South Beach Diet, Phase #2

Death by Chocolate

In the South Beach Diet phase 2, you gradually add back some of the foods banned. In the phase #1, fruits dairy products, and certain carbs in moderation. However, it is very important to pay always attention to your own body reactions to the carbs.

The  duration of the diet can be between  a couple of months or a year, it will depend on your weight goal  In the phase #1 Maybe, you have lost 14 pounds or more, now your goal is to slowly lose weight, around 1 to 2 pounds per week.
South Beach Diet phase #2: Week 1:
The first week of phase #2 is to add one serving carbohydrate food to each day of the week.

If you choose to have a fruit eat it at breakfast, is more likely to reduce cravings. If you choose a whole grain, than choose a low carb cereal.


South Beach Diet phase #2: Week 2:
In the second week you add a second daily serving carbohydrate food. You will eat one serving of fruit and one serving of a high fiber starchy food each day.
South Beach Diet phase #2: Week 3:
In the third week you will add again a serving of carbohydrate food daily if you tolerate it without weight gain or cravings.
If bread is a problem for you, at this point or later, choose a grain which is not ground into flour, such as brown rice, and see if you tolerate it better.

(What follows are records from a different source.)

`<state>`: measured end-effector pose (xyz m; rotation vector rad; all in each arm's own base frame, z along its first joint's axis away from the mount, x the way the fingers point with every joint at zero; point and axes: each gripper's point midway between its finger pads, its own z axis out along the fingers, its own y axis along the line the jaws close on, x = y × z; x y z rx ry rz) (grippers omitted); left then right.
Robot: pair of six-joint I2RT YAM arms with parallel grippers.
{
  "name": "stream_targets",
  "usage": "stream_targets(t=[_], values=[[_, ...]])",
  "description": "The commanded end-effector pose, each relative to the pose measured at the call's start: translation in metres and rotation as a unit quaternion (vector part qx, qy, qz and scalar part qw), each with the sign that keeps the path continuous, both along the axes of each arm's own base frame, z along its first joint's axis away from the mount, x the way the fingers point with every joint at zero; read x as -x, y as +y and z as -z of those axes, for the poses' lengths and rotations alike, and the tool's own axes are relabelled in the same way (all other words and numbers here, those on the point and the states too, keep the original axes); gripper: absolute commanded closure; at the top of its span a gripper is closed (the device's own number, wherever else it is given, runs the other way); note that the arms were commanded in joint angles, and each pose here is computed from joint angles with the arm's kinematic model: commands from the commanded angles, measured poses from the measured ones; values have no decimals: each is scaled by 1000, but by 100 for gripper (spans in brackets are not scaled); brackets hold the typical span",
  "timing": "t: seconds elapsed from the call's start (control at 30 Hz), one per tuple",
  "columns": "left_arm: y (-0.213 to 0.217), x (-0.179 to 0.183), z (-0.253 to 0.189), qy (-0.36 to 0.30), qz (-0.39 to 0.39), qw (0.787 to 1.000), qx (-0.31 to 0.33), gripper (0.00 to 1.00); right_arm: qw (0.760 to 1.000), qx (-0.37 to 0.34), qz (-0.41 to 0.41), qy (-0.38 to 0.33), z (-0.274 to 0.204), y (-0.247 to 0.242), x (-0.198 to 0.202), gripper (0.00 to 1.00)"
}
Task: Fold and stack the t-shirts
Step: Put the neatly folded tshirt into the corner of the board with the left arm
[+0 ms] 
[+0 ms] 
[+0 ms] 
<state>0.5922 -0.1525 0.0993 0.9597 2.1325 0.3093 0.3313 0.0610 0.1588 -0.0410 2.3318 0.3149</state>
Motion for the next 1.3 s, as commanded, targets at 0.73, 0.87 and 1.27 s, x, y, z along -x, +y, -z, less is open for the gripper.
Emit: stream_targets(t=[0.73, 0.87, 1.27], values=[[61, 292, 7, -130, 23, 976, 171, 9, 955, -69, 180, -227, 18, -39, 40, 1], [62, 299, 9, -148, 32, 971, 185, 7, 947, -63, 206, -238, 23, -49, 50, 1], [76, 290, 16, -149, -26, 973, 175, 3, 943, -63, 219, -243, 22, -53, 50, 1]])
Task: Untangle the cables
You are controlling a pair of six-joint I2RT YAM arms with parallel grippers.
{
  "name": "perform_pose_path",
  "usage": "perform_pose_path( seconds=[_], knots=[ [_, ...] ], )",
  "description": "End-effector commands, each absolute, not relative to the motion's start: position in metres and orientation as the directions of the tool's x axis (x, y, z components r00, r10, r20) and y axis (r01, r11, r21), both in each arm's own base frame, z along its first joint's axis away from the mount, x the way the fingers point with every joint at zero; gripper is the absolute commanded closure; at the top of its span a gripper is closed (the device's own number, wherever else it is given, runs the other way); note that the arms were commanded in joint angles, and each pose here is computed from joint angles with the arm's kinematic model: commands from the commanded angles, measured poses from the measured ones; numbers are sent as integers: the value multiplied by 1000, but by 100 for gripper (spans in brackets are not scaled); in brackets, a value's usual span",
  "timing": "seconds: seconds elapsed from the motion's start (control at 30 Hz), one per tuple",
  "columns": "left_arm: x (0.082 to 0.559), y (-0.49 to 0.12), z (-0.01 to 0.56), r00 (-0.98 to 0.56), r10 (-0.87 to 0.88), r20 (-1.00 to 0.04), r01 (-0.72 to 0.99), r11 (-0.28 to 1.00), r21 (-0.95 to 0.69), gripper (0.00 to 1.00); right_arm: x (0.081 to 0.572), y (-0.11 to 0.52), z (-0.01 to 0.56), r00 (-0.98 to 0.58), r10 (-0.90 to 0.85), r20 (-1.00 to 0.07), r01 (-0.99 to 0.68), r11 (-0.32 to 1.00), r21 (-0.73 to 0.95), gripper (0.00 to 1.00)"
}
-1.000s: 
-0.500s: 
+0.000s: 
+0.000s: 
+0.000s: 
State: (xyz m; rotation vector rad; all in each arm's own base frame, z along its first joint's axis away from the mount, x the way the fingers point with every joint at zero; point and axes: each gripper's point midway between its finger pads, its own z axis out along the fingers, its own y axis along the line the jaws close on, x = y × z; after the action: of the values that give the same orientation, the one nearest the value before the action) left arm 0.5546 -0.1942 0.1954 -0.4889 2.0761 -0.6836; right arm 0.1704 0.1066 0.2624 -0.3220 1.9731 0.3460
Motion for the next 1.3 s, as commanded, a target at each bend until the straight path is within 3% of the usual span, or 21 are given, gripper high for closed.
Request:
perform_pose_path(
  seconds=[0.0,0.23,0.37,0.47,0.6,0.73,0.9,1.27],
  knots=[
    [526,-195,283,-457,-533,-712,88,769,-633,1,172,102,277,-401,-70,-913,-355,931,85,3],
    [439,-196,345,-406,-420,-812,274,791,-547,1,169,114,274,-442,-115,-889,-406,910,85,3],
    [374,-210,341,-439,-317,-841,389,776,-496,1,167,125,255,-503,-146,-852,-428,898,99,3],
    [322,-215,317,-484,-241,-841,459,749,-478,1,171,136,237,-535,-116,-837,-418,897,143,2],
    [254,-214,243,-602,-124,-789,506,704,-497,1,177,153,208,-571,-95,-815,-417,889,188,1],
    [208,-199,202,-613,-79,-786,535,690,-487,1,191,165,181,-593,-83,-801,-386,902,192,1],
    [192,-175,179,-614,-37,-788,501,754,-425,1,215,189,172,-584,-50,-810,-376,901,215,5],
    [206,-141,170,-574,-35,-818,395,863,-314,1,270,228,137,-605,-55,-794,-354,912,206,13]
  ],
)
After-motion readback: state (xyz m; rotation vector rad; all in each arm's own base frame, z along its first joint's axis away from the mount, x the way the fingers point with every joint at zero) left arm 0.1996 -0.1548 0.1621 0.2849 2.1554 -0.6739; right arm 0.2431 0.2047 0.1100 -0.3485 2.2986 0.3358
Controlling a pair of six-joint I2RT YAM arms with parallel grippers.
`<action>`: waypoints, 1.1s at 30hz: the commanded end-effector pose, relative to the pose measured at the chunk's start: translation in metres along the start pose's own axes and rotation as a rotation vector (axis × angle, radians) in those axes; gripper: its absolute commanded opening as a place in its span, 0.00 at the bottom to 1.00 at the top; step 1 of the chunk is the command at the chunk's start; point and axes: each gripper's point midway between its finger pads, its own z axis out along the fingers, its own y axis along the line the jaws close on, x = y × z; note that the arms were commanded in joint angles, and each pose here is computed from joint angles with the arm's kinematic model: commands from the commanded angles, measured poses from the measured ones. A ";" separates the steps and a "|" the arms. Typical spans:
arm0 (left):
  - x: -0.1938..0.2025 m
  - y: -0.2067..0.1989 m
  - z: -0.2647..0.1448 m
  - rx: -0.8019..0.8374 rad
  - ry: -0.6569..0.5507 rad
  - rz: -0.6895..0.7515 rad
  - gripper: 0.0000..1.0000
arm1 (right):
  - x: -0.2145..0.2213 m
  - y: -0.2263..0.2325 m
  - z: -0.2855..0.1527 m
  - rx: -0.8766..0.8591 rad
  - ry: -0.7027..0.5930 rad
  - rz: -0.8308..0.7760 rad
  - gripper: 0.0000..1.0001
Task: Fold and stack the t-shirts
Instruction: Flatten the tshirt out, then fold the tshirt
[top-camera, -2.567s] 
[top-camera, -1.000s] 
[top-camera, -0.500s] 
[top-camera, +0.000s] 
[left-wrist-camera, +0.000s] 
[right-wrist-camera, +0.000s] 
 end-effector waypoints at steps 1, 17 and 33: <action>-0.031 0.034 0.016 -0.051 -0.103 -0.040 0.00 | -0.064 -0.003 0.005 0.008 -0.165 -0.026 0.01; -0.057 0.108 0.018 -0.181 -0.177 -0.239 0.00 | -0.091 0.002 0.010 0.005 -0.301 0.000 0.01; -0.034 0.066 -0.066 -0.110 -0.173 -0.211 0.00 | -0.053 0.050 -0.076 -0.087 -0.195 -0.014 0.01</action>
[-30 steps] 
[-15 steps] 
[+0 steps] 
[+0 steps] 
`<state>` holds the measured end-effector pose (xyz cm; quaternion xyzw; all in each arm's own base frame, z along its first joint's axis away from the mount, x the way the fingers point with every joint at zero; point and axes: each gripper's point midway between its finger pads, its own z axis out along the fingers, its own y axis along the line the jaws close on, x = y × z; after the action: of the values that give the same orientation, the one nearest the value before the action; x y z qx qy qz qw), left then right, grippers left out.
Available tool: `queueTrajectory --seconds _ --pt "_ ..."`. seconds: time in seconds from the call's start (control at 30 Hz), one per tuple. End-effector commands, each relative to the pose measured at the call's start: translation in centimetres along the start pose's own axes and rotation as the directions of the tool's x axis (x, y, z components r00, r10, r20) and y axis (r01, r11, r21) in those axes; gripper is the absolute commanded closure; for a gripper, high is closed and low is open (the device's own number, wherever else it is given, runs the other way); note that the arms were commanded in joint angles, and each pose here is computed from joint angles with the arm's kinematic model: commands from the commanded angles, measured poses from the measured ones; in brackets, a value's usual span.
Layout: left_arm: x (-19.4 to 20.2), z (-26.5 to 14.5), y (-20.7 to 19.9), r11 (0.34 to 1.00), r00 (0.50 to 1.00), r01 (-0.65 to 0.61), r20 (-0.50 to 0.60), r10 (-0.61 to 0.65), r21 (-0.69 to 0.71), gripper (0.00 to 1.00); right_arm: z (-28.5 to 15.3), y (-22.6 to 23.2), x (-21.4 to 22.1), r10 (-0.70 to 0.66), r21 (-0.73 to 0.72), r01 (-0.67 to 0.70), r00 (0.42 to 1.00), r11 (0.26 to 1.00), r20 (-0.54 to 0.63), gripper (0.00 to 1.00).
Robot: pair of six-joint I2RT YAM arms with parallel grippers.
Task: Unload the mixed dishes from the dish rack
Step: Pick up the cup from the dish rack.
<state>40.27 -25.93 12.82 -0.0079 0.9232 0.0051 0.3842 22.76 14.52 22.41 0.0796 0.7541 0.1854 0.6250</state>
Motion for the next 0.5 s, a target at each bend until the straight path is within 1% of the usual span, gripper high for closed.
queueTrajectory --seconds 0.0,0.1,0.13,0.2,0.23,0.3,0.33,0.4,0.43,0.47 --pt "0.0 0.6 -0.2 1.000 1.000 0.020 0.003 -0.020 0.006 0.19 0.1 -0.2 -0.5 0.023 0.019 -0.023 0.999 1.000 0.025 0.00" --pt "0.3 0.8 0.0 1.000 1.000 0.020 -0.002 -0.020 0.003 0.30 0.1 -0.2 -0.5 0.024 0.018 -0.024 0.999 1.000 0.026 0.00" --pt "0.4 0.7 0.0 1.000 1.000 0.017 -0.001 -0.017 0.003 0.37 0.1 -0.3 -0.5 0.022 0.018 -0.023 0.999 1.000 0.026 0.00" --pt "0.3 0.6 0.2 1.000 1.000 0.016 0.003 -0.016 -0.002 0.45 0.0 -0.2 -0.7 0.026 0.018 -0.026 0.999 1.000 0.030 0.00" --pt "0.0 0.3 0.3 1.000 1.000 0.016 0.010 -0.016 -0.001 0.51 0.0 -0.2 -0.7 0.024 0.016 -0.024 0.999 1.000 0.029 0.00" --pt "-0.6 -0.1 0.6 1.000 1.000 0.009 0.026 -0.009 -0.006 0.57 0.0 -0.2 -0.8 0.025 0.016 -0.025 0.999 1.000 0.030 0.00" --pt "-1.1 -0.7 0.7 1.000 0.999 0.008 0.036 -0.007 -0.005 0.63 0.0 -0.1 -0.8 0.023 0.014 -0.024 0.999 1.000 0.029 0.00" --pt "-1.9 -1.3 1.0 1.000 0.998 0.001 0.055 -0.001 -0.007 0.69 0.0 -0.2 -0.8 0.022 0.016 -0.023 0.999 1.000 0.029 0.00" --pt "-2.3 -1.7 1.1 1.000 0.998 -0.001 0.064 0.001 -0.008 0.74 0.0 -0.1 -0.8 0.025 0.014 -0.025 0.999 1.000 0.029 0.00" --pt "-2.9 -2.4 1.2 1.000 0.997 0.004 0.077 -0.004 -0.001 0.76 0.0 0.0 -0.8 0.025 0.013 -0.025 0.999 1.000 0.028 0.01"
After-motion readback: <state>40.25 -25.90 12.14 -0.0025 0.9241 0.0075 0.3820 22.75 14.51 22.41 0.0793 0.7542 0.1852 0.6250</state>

Foods permitted in South Beach Diet Phase #2:

  • Unlimited lean meats including beef, lamb, pork, chicken, and turkey.
  • All fish and shellfish.
  • Fruits are back on the menu! Enjoy all berries, apples, grapefruit, grapes, kiwi, oranges, peaches, mangos, pears, and plums.

Start with 1 serving per day, gradually adding up to 3 servings per day

    • Some starches are allowed again but eat them sparingly. They include oatmeal, high fiber cereal, whole wheat pasta, brown rice, peas, whole wheat bread, and pita bread. Again, start with 1 serving, gradually increasing to 3 servings per day.
    • All the vast variety of fresh and frozen vegetables permitted in phase #1 is allowed in the South Beach Diet Phase 2. In addition, you can also begin eating beans and black-eyed peas.
    • For dairy products, you can have eggs, fat free or 1% milk, light or fat free yogurt, cheeses (low fat or fat free), cream cheese, and more.
    • Daily fat servings can come from monounsaturated oils such as Olive Oil or Canola Oil used in the preparation of dishes. Other sources of fat include avocados, olives, margarine made without transfat, and any salad dressing that offers less than 3 grams of sugar per serving.
    • Sweet treats include sugar free pudding.
  • For sugar substitutes use the sugar alcohols (xylitol, sorbitol), Stevia, Sucralose (Splenda),  Nutrasweet (Equal), or Saccharin (Sweet & Low).
  • Nuts such as almonds, pecans, walnuts, and peanuts are allowed in moderation

Forbidden foods in South Beach Diet phase 2:

The foods you need to avoid or rarely eat include:

– Fatty cuts of meat.
– Ice cream.
– Starchy vegetables such as beets, corn, and potatoes.
– High glycemic index fruits such as pineapple, watermelon, raisins, canned fruit, and fruit juice drinks.
– All starchy baked goods and breads such as dinner rolls, white and refined wheat breads, cookies, pastries, pasta, white flour, white rice, etc.

After your weight goal is reach you start phase 3, the maintenance phase which will continue for the rest of your life.